**WHAT YOU WILL DO:**
For each line below that contains the string "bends", copy that line.

──────── WORKING DATA

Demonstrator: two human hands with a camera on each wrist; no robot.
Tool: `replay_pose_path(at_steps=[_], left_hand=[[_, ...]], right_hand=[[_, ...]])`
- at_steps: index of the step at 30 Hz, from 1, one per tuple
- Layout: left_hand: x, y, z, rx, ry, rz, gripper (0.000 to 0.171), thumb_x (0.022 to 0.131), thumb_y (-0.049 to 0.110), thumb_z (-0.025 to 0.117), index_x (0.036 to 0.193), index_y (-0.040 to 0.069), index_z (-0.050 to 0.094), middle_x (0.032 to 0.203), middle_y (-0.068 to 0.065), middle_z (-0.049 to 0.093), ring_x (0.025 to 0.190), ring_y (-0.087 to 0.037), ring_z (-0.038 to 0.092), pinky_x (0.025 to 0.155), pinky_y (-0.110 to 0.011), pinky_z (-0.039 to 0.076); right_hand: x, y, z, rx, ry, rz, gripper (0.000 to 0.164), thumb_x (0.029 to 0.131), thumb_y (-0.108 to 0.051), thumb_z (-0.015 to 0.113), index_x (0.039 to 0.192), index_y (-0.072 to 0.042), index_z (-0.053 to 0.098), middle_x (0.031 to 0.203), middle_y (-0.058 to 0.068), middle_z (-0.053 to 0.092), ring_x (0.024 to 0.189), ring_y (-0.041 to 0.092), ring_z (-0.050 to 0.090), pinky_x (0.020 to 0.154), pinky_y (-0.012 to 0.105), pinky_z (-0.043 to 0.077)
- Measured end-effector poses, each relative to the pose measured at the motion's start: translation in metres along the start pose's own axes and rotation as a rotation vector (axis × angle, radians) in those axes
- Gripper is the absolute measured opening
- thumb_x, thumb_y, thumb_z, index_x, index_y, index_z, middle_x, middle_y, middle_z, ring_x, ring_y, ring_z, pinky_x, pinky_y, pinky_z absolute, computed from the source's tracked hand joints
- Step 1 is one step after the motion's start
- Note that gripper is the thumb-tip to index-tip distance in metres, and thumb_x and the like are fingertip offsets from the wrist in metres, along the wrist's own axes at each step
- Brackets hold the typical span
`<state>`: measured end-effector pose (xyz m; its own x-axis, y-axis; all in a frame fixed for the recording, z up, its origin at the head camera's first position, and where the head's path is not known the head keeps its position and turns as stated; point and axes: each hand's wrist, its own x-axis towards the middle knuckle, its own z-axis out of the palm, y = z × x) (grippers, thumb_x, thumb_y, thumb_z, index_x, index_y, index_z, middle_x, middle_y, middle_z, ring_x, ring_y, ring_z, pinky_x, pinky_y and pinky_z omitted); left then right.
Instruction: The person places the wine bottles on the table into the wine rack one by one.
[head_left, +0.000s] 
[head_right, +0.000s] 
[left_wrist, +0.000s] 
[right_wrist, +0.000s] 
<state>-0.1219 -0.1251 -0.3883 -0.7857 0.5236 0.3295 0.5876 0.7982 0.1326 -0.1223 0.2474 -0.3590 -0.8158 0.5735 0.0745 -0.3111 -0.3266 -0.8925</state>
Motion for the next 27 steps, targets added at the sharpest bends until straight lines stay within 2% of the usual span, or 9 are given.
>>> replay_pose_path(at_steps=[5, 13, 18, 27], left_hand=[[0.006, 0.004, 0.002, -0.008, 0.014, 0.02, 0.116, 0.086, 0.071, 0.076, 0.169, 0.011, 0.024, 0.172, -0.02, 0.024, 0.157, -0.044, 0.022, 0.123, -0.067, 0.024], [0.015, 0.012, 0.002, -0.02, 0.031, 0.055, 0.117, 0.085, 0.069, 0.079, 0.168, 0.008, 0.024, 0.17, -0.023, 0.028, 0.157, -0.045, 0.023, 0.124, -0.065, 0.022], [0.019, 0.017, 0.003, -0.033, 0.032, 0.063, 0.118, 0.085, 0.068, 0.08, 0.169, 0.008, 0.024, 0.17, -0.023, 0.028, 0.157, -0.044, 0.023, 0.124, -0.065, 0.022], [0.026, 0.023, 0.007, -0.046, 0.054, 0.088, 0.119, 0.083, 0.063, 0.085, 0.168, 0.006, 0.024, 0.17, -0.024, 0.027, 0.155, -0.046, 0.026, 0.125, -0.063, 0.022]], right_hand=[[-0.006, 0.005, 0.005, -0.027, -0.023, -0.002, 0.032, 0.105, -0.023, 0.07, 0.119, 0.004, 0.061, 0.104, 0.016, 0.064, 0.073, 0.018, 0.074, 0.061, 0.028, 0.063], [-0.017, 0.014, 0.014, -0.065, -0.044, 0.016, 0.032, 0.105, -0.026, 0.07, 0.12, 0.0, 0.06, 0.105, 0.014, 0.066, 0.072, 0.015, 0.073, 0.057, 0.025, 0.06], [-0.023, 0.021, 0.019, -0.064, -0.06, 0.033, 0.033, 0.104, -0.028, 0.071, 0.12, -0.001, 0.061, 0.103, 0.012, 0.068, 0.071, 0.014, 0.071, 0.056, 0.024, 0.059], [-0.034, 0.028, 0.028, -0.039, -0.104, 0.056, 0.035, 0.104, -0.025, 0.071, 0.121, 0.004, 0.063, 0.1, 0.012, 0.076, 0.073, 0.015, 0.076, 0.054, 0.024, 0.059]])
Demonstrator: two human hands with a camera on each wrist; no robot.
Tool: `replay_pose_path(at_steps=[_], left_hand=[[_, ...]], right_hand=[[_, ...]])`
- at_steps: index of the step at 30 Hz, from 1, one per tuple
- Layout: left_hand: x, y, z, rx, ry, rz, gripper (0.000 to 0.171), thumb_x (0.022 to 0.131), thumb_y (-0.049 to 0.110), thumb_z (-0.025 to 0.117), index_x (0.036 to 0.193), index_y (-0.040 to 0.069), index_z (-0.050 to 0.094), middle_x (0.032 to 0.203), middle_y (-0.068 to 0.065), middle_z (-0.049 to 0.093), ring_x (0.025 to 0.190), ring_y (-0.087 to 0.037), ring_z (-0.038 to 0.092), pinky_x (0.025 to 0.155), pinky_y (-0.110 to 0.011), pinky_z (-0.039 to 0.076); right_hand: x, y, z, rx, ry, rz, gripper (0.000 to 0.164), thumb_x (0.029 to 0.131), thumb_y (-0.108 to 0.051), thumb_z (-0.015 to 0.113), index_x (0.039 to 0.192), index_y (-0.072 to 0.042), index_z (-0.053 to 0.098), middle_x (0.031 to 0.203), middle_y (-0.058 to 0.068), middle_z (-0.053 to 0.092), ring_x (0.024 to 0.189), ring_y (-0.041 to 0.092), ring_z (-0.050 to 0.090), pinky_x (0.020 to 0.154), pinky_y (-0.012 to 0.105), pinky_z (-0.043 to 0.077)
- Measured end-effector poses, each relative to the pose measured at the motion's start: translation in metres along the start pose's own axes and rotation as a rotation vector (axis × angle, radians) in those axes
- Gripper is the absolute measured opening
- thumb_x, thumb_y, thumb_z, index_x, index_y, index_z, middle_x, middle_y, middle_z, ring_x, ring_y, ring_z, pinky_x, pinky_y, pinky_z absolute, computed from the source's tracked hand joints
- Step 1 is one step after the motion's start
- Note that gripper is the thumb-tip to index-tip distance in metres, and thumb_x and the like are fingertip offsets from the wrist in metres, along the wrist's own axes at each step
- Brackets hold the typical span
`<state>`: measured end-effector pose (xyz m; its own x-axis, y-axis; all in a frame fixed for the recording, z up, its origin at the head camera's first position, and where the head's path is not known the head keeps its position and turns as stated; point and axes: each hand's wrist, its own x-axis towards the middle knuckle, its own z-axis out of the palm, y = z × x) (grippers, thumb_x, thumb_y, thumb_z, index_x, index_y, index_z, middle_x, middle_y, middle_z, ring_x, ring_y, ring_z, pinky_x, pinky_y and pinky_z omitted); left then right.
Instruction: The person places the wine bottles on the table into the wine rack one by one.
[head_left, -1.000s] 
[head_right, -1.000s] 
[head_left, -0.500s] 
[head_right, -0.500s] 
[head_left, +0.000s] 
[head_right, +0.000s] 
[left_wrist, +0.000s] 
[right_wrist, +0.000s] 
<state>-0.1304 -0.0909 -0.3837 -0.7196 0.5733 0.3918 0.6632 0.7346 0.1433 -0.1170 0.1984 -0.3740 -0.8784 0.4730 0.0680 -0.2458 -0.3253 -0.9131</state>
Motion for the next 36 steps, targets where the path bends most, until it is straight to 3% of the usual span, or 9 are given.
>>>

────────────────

**WRITTEN ANSWER:**
Motion for the next 27 steps, targets added at the sharpest bends until straight lines stay within 2% of the usual span, or 9 are given.
Motion for the next 36 steps, targets where the path bends most, until it is straight to 3% of the usual span, or 9 are given.

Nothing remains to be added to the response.